Segundo o Supremo Tribunal Federal, o ICMS não compõe a base de cálculo do PIS e COFINS. A tese foi firmada após análise do recurso extraordinário 574.706. Assim, coordenados pelo juiz Cláudio Roberto da Silva, da 2ª Vara Federal de Curitiba, as autoridades decidiram conceder mandado de segurança impetrado por uma empresa de papéis. O documento serve para que o negócio possa recolher essas duas colaborações sem que a base de cálculo dos tributos seja composta por essas mesmas contribuições.

Também é importante destacar que a decisão ainda viabiliza a compensação dos valores recolhidos de maneira indevida nos últimos cinco anos, que precisam estar atualizados pela Selic. A análise da questão serviu para o magistrado estabelecer um paralelo entre o julgado do STF e o caso concreto sob sua análise. Desse modo, o Supremo considerou que os impostos nada mais são que receitas pertencentes ao Estado. Dessa maneira, o ICMS não compõe a base de cálculo para a incidência do PIS e da COFINS.

A ressalva final foi que após a decisão do STF em Regime de Repercussão Geral, ficou claro que não pode o PIS e a COFINS servirem de base de cálculo para elas próprias. Com isso, em suas bases de cálculo já estão embutidos os valores dessas contribuições sociais que, por serem tributos, não podem ser objeto de faturamento.

Mais sobre PIS e COFINS

Para elucidar qualquer tipo de dúvida ou até mesmo refrescar a sua memória, está na hora de destacarmos as definições de PIS e COFINS. Estes são dois dos tributos mais complexos existentes no Brasil. Eles podem ser definidos como:

  1. PIS (Programas de Integração Social e de Formação do Patrimônio do Servidor Público –PIS/PASEP) instituído pela Lei Complementar 07/1970;
  2. COFINS (Contribuição para Financiamento da Seguridade Social, instituída pela Lei Complementar 70 de 30/12/1991.

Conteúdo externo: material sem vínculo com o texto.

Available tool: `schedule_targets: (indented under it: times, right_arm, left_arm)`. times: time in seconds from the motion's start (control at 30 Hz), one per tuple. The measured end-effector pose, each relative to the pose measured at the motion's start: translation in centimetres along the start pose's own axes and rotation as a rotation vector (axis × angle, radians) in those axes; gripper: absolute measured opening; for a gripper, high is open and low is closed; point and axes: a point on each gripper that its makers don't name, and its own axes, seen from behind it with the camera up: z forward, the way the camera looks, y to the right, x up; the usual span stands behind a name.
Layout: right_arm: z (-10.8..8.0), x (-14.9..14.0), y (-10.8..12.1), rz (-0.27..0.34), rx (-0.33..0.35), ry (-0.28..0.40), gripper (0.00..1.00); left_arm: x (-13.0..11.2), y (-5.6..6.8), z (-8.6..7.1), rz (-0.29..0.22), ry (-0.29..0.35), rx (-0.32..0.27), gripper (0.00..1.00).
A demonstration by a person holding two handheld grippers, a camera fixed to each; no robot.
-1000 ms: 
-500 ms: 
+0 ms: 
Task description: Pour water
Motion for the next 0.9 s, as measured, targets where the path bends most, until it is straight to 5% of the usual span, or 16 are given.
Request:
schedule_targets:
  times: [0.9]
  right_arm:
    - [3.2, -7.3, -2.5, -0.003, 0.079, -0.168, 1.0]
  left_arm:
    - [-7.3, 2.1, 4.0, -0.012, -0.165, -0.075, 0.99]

Esses são destinados ao pagamento do seguro-desemprego, abono e participação na receita dos órgãos e entidades para os trabalhadores públicos e privados. Geralmente fornecidos aos funcionários de empresas privadas, administrados pela Caixa Econômica Federal. Além disso, tais recursos também são bastante utilizados em investimentos na área da saúde.